Fresh (wet) markets occur in most towns and villages, usually surrounded by large numbers of small shops selling foods, consumer items, imported foods and goods, clothing, household goods, etc. With a large portion of the population producing much of their own food, particularly for starches, open markets are where the diet is rounded out with items not self-produced. For those with higher incomes, more of the food consumed is purchased at market. Most vegetables are in villages and town markets, which usually have a major day, or multiple days, where traders and retailers are active in selling perishables in particular. Fish, meats, staple starch crops, legumes, soy and milk cheeses, fruits, and vegetables are available in the market every week of the year in most places with significant variations in the quantity supplied. Staple crops are usually sold to retailers by wholesalers, who obtain them from the producers. Meat is sold by the butchers who source from the producers. The source of vegetables depends on the season. Regional trade keeps a selection of vegetables available, with price and quantity fluctuations depending on the season. Visits to markets in the Parakou and Nikki areas observed avocados from Lomé in Togo and red onions from Niger. Eastern border markets have many Nigerian traders coming into Benin to purchase fruits and vegetables for sale in Nigeria. Most of these transactions are not captured in either of the countries' statistical records. Vegetables traders/retailers obtain their products either from the intermediary traders or directly at the farm gate if possible. For many items there are unwritten agreements that producers will sell to retailers, not directly to consumers. Intermediaries buy at the farms and transport the products directly to their various market destinations. Women dominate the role of vegetable retailers at these open markets. Vegetable producers market much of their produce in bulk at harvest time because of the highly perishable nature of their products. In general, producers conduct all of their sales immediately after harvest. The long marketing channel of vegetables in the larger peri-urban and urban areas involves several types of intermediaries, from local traders to wholesalers. Studies by INRAB have shown that producers are more inefficient in marketing than in production. There is a lack of market participation of farmers and current barriers to entry by farmers limit their access to markets.

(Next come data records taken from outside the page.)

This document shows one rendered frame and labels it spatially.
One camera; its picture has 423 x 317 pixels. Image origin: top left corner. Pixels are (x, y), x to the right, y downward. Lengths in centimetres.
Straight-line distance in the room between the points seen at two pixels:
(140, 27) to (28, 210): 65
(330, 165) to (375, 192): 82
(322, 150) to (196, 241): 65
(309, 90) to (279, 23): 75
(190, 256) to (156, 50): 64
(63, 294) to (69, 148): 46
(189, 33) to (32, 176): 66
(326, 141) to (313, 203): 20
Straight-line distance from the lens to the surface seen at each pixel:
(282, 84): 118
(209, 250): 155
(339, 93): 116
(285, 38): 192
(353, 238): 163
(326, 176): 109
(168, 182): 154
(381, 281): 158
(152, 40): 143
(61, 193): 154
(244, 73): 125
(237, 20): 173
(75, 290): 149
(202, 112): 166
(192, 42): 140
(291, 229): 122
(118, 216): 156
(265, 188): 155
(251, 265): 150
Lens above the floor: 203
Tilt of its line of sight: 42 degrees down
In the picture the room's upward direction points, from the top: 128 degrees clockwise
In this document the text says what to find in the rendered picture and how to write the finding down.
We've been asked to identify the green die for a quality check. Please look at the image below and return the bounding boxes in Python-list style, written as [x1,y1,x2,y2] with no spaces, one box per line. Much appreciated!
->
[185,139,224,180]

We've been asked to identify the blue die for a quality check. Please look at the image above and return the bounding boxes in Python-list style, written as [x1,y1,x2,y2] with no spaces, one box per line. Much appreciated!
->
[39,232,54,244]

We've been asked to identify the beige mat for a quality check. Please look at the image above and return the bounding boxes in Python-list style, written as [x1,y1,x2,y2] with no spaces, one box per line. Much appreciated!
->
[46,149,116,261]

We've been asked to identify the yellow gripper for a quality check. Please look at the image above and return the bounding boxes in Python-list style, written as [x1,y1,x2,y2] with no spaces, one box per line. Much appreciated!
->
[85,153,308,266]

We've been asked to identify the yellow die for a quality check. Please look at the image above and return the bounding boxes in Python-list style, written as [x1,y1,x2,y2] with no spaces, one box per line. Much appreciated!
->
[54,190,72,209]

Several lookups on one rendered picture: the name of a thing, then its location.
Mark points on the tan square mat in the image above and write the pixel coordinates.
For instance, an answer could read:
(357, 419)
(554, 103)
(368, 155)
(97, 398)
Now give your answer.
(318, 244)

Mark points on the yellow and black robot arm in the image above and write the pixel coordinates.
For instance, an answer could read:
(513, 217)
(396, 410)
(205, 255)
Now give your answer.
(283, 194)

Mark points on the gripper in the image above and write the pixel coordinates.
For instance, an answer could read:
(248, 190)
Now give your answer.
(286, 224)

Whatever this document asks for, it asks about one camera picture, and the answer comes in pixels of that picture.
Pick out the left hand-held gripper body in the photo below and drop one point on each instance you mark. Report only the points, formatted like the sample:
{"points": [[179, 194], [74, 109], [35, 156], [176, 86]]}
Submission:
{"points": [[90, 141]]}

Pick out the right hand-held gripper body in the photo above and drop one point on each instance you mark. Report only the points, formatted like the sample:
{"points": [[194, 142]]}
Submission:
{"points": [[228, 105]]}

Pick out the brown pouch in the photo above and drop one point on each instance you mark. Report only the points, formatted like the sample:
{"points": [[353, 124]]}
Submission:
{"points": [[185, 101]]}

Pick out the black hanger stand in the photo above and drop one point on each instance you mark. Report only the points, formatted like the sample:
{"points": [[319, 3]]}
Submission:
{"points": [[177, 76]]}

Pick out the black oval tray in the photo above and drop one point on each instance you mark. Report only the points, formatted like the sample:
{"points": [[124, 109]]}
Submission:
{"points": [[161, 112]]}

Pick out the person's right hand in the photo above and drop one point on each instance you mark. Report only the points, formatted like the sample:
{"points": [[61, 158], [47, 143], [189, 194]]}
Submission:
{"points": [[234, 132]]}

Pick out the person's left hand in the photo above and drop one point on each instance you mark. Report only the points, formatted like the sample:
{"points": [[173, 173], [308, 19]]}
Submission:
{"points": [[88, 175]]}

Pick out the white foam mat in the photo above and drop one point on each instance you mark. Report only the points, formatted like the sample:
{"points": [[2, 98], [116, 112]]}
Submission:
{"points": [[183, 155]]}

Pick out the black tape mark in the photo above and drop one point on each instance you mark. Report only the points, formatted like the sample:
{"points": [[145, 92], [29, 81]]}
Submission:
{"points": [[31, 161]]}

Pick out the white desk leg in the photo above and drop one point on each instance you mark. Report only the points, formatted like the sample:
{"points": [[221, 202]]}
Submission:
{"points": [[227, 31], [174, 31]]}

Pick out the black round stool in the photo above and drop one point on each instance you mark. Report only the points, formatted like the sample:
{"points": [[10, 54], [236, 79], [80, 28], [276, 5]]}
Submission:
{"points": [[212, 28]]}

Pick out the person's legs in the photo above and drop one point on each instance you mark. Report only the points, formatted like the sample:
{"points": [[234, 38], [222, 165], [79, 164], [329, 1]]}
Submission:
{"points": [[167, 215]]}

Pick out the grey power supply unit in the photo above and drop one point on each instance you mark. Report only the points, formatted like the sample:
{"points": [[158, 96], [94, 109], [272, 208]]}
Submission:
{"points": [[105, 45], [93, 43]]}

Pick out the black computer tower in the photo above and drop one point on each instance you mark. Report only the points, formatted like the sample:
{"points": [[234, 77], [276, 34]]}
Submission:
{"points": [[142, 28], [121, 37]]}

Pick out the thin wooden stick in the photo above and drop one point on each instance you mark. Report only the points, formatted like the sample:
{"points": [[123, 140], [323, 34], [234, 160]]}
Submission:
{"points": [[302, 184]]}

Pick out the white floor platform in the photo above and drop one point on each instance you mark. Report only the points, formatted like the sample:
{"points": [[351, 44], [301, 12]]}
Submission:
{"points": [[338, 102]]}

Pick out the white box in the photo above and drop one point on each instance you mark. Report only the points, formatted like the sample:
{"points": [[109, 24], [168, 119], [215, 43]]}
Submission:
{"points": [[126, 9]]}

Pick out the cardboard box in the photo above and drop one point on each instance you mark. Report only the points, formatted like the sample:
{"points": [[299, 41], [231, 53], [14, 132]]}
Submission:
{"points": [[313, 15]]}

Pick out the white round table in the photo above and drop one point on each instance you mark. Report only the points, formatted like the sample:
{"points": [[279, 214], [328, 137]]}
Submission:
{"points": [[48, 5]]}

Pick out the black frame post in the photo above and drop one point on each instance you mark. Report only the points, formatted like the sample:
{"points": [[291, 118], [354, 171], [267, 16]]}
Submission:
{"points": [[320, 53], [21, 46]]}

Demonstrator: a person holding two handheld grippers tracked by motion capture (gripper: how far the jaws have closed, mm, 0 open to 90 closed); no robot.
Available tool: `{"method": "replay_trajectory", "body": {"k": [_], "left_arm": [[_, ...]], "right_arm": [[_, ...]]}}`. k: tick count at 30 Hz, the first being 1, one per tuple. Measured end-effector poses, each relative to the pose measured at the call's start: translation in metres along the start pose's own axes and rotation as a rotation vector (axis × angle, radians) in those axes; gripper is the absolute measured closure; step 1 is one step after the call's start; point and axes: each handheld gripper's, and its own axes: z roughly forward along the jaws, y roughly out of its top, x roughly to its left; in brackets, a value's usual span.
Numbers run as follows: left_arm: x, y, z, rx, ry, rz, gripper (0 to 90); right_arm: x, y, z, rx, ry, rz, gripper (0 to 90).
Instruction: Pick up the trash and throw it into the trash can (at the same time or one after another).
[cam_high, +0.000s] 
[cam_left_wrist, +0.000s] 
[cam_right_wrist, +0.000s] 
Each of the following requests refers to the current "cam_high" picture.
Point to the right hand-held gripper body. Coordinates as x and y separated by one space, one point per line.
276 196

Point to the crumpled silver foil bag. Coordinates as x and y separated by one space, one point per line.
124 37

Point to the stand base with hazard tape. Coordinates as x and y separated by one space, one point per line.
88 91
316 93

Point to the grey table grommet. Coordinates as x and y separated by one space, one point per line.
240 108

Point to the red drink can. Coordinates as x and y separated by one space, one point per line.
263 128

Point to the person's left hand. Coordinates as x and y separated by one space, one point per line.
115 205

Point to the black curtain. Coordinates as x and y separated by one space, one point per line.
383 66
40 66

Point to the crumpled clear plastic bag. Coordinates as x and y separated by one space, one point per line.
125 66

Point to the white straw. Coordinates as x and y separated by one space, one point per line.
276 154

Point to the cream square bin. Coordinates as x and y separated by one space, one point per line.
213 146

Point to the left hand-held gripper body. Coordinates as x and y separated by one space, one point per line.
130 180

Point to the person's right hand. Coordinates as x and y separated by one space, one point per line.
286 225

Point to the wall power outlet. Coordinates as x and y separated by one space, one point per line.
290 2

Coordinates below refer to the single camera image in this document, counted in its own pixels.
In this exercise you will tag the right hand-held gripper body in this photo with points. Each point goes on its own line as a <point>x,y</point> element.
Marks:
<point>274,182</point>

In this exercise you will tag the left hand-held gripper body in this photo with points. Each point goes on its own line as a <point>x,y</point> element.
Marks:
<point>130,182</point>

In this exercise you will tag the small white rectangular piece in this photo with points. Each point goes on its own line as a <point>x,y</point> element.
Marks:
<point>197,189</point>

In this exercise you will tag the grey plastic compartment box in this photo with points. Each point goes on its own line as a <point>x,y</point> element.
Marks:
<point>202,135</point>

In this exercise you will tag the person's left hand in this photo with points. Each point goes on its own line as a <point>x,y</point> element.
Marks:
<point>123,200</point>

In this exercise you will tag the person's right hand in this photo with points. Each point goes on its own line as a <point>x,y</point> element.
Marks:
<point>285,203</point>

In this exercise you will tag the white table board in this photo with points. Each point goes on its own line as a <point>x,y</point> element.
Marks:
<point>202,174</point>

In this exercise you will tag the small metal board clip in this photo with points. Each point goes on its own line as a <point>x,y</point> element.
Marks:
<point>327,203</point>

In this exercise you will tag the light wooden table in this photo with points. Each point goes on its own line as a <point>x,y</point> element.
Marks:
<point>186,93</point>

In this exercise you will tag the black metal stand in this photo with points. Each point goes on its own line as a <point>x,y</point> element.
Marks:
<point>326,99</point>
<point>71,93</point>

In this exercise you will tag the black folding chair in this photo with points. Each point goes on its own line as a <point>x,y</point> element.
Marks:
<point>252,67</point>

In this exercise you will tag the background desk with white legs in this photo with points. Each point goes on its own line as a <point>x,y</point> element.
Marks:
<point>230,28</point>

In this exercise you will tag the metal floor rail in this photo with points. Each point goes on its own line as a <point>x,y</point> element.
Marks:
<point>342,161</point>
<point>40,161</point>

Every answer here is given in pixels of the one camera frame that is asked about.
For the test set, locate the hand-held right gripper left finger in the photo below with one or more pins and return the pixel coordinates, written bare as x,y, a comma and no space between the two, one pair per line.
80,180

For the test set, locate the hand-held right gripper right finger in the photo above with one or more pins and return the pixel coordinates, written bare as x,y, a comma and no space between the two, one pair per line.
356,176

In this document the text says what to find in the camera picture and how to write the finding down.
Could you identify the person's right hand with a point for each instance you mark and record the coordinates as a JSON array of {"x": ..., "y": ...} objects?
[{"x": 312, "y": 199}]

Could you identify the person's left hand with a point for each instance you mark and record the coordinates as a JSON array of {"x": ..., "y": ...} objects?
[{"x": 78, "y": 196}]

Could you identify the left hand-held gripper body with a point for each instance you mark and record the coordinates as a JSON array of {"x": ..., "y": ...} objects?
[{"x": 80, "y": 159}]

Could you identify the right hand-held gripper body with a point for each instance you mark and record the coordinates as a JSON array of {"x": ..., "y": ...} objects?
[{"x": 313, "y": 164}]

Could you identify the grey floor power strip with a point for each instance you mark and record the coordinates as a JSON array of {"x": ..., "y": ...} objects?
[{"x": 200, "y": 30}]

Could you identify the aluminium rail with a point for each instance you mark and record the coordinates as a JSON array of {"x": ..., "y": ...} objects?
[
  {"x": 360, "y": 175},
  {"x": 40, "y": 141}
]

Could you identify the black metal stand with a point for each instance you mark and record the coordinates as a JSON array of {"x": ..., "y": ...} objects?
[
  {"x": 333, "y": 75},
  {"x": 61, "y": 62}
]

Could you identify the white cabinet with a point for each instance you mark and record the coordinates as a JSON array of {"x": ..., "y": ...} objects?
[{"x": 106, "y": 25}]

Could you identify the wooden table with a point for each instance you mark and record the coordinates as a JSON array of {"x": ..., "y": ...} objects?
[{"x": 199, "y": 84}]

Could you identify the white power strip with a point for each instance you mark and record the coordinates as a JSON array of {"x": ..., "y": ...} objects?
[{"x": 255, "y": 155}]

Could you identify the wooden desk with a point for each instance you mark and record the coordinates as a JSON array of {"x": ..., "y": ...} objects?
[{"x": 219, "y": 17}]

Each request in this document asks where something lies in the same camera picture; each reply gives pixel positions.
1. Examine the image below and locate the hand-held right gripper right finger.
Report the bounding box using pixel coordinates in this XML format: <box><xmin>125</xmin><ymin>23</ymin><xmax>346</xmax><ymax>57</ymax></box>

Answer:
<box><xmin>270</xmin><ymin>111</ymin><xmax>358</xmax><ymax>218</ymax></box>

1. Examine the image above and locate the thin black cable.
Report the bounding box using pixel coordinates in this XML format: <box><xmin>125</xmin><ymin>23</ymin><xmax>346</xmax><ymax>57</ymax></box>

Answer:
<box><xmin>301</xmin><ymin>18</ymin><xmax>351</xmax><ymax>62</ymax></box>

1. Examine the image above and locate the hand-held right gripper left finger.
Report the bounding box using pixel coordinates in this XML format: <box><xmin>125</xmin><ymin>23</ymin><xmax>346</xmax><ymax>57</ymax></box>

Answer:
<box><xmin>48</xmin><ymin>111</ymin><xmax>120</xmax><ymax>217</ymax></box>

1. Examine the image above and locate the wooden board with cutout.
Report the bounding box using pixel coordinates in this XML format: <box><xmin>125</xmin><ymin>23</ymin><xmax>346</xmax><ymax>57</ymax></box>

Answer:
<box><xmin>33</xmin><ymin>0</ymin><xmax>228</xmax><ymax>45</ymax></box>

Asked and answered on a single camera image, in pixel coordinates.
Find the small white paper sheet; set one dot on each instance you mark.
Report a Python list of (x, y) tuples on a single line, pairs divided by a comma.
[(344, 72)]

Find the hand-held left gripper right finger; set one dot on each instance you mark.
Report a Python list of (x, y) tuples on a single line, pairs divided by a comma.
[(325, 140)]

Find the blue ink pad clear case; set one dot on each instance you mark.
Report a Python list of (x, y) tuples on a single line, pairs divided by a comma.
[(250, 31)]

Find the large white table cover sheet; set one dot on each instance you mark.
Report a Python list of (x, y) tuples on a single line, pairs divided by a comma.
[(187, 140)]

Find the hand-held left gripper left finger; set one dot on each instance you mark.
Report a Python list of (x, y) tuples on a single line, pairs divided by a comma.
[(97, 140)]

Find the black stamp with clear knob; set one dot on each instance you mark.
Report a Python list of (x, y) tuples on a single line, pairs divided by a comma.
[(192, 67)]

The development of supermarkets in Cotonou, the primary city of Benin, is still extremely low. Erevan is the only major supermarket/hypermarket based in Cotonou. Headquartered in France, Erevan imports 90% of products from France, either by air or sea freight depending on the commodity and level of demand. They pay extra costs to their freight forwarder to include door-to-door delivery service, since there are no third-party refrigerated transportation providers that provide that service. Erevan pays that extra cost to ensure that their product maintains European Union Standards for food safety and handling when perishable products are being transferred to their store. Some fresh products are locally procured, but this remains very limited.

==Food standards==
There is no well-defined system for the elaboration of food standards and the Codex committee is not fully functional. Benin's food standards are aligned with international Codex Alimentarius standards.